» AIM OF THE TASK:
Ignoring every picture, return the lines of the listing below word for word, from the line that holds "For the evaluation, point out the right wrist" through the line that holds "Hello! Your assignment is to find the red".
*** Block opens ***
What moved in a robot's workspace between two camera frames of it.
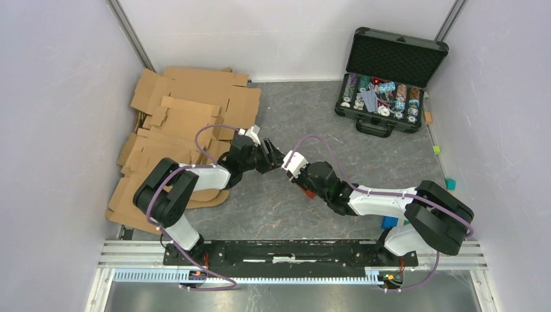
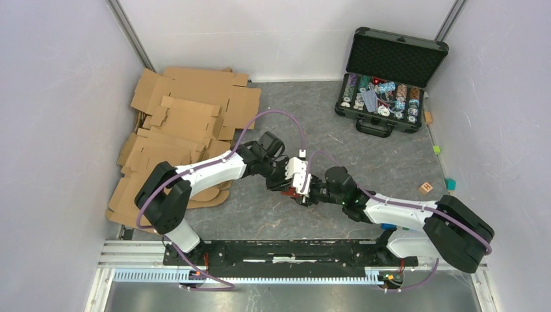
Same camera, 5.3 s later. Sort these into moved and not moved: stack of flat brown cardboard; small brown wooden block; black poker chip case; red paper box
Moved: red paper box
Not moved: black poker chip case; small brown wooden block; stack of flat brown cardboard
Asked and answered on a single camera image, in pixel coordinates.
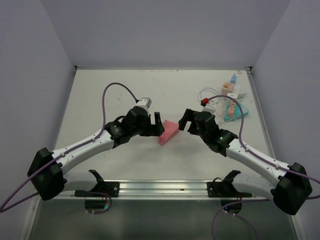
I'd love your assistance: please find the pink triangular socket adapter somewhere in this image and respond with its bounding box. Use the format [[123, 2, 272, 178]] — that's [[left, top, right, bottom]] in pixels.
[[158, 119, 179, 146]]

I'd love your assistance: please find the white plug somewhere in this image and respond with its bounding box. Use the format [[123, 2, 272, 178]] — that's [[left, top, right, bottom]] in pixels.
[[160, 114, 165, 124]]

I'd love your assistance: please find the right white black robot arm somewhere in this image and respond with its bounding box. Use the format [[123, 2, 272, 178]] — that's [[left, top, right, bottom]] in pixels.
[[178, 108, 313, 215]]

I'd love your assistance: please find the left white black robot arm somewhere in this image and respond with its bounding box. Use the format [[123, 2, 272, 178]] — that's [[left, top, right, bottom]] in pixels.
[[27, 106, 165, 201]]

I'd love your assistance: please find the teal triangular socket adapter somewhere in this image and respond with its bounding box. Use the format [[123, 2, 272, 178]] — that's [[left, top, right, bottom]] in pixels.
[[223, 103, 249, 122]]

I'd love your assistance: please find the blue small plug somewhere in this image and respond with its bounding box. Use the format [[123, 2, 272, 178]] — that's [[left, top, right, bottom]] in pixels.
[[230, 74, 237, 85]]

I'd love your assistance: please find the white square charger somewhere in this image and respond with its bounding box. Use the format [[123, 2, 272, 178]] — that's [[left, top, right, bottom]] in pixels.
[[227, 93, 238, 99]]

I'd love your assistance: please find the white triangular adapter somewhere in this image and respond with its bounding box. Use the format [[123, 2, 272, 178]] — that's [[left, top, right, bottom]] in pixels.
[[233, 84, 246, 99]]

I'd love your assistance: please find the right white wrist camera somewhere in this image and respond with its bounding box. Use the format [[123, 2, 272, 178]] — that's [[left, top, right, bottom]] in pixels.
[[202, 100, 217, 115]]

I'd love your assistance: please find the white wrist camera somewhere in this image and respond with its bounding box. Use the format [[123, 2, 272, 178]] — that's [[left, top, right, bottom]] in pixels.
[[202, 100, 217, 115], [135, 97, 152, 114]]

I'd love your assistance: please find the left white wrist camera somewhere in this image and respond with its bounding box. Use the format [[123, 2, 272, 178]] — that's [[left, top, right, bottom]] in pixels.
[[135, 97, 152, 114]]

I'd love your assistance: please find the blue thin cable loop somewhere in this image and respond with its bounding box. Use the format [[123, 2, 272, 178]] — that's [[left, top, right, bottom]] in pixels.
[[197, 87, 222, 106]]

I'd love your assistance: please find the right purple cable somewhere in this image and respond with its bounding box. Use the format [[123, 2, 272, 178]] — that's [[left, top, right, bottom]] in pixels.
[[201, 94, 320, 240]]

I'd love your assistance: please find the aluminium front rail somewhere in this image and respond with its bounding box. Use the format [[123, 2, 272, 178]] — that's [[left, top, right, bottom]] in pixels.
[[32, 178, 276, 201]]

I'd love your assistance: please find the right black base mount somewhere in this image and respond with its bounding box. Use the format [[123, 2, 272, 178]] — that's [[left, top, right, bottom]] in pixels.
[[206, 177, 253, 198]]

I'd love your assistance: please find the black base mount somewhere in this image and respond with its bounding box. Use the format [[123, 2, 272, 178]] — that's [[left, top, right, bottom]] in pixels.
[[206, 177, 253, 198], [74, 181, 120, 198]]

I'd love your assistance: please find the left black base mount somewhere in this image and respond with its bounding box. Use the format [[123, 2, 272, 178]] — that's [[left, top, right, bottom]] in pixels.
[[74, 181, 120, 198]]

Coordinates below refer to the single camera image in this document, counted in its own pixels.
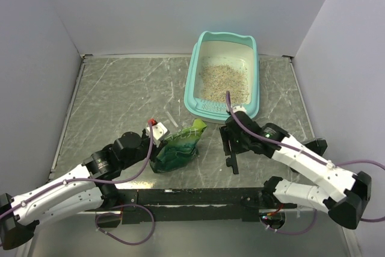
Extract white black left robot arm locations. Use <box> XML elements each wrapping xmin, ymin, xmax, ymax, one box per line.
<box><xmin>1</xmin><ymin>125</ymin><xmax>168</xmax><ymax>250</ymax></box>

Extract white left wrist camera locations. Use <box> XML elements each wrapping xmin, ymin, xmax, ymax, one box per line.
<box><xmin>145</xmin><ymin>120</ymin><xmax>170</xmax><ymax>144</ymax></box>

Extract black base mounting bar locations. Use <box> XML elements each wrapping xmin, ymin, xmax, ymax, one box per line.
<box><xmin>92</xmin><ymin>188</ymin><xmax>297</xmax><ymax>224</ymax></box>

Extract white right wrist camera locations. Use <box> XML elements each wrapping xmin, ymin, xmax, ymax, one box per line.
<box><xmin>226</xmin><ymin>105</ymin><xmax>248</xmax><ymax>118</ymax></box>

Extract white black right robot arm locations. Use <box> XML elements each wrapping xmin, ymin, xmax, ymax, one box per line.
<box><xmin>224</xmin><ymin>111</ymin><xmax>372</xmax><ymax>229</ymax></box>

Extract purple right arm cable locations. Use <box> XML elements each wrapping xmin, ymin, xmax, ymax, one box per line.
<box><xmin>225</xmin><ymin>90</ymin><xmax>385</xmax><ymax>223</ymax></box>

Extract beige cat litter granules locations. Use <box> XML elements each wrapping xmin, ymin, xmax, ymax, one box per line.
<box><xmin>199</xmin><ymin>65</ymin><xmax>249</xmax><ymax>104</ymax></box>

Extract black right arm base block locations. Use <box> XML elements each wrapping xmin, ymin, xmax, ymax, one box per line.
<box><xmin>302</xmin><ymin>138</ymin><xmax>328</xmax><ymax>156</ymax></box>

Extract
*** Block closes ***
*** Block opens ***
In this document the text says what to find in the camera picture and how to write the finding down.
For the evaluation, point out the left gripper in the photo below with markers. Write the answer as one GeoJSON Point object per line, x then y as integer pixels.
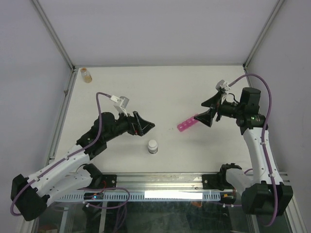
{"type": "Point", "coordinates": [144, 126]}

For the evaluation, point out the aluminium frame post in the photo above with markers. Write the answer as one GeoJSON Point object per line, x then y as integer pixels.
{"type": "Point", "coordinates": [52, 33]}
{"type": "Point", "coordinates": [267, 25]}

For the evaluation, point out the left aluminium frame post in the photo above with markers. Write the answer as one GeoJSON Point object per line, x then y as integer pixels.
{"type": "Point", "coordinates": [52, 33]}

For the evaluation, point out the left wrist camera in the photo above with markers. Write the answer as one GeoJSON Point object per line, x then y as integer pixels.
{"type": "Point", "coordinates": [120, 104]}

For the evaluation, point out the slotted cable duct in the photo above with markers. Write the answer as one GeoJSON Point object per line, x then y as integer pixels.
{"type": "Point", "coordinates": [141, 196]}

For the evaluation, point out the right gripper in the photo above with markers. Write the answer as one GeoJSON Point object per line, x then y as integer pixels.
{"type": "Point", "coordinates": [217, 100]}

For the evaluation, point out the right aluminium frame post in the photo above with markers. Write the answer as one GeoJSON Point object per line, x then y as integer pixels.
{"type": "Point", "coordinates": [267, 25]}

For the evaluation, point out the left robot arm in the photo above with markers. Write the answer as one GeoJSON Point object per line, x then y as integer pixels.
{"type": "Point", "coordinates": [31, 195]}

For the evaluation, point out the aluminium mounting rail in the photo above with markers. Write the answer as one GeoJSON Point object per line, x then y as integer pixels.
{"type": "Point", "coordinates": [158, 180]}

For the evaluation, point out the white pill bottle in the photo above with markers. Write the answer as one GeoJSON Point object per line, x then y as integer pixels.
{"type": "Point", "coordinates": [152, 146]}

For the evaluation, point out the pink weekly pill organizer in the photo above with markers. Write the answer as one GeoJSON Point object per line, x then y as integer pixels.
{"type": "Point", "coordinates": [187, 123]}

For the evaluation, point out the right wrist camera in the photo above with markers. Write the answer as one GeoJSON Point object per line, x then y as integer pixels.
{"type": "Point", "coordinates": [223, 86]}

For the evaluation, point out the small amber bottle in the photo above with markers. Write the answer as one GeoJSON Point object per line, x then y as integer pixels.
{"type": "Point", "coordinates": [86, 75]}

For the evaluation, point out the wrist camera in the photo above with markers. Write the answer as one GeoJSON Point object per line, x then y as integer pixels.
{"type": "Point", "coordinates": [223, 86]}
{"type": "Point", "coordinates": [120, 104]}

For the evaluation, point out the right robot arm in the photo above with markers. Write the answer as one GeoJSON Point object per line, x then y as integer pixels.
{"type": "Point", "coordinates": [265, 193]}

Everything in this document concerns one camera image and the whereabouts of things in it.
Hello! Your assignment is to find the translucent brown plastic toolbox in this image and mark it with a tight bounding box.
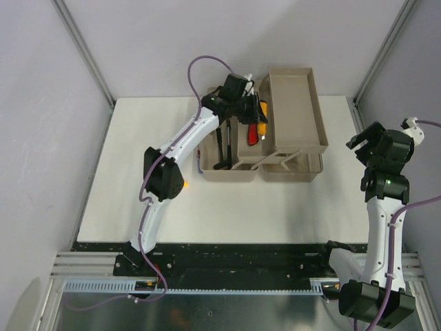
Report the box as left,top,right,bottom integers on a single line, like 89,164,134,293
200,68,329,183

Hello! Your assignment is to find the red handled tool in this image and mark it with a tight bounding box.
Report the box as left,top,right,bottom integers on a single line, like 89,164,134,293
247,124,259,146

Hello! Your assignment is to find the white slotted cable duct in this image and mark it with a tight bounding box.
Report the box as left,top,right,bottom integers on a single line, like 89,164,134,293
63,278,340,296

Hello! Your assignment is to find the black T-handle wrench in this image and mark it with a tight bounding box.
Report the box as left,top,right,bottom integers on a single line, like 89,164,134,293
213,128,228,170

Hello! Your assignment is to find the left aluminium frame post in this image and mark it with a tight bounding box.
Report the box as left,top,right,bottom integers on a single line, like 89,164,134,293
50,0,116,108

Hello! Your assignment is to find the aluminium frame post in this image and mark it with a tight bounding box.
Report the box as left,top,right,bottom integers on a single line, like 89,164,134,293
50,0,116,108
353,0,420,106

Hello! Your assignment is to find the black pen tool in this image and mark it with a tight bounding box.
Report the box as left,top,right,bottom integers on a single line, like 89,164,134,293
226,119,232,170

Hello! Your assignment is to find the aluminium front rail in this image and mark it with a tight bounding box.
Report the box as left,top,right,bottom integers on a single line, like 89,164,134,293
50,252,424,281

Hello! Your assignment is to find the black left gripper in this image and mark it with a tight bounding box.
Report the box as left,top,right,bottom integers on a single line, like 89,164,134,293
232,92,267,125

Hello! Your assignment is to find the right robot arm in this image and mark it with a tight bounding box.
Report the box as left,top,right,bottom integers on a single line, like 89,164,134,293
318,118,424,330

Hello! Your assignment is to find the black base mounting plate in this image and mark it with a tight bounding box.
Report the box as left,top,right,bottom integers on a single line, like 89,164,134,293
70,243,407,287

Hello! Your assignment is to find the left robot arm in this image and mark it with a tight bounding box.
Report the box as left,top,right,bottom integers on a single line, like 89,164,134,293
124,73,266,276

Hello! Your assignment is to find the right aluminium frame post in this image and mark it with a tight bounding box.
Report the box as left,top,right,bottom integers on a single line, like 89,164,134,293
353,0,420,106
*** Block closes ***
*** Block opens ***
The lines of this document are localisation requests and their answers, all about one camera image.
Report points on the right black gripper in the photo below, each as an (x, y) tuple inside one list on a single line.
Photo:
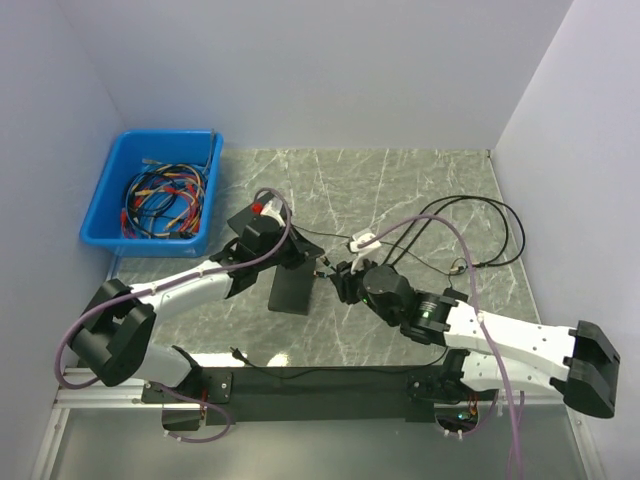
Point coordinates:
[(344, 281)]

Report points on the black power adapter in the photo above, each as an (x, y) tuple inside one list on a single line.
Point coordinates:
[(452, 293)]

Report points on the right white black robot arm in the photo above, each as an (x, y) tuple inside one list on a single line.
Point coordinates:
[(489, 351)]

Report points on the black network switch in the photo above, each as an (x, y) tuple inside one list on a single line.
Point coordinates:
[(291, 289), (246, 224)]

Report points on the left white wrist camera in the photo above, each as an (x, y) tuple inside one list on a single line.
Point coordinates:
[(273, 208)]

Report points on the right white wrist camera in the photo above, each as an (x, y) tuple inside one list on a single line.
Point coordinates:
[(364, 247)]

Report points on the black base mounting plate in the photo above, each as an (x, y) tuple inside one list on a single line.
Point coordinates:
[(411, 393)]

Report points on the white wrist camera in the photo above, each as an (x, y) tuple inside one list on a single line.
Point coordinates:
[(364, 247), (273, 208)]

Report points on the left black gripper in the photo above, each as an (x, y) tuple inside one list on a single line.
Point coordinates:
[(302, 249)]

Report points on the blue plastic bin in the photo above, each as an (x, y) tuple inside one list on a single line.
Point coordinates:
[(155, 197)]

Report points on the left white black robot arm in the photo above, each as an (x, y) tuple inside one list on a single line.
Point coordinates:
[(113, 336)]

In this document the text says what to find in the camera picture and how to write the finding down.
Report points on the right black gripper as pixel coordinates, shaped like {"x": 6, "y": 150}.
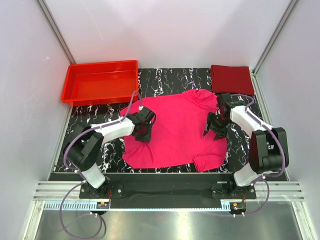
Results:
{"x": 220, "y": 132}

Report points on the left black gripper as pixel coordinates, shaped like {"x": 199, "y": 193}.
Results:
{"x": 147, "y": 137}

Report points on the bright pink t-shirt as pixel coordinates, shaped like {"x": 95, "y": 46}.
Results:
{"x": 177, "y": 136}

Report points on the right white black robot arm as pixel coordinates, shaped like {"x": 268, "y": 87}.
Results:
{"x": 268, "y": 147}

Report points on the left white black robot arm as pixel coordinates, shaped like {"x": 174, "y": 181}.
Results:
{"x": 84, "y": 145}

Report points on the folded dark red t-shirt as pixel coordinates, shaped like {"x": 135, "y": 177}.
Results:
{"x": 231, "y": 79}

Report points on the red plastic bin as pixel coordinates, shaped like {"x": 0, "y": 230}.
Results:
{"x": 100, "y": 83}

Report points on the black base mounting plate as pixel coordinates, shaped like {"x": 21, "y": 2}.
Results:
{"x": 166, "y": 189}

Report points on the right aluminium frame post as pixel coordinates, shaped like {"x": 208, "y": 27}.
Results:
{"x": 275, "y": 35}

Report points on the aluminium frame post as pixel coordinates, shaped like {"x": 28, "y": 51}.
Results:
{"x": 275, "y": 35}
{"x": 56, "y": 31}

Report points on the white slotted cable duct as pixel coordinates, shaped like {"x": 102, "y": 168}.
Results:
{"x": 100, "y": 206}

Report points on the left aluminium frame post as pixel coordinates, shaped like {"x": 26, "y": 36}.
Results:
*** Block closes ***
» ANSWER AREA:
For the evaluation, point out the right wrist camera in the photo above with markers. Write the answer as one GeoJSON Point object per line, x then y as integer pixels.
{"type": "Point", "coordinates": [223, 86]}

For the evaluation, point out the small amber bottle in the photo above with markers. Write the answer as one GeoJSON Point object per line, x then y as integer pixels.
{"type": "Point", "coordinates": [86, 75]}

For the evaluation, point out the wrist camera in the photo above with markers. Write the answer as one GeoJSON Point object per line, x then y as integer pixels.
{"type": "Point", "coordinates": [223, 86]}
{"type": "Point", "coordinates": [120, 104]}

For the evaluation, point out the right robot arm in the photo above with markers. Write the answer as one GeoJSON Point object per line, x then y as integer pixels.
{"type": "Point", "coordinates": [265, 193]}

Everything in this document concerns one camera image and the whereabouts of things in it.
Hello! Your assignment is to find the translucent brown plastic toolbox in this image and mark it with a tight bounding box.
Report the box as left,top,right,bottom integers on a single line, like 89,164,134,293
200,68,329,183

Hello! Your assignment is to find the red handled tool in this image and mark it with a tight bounding box.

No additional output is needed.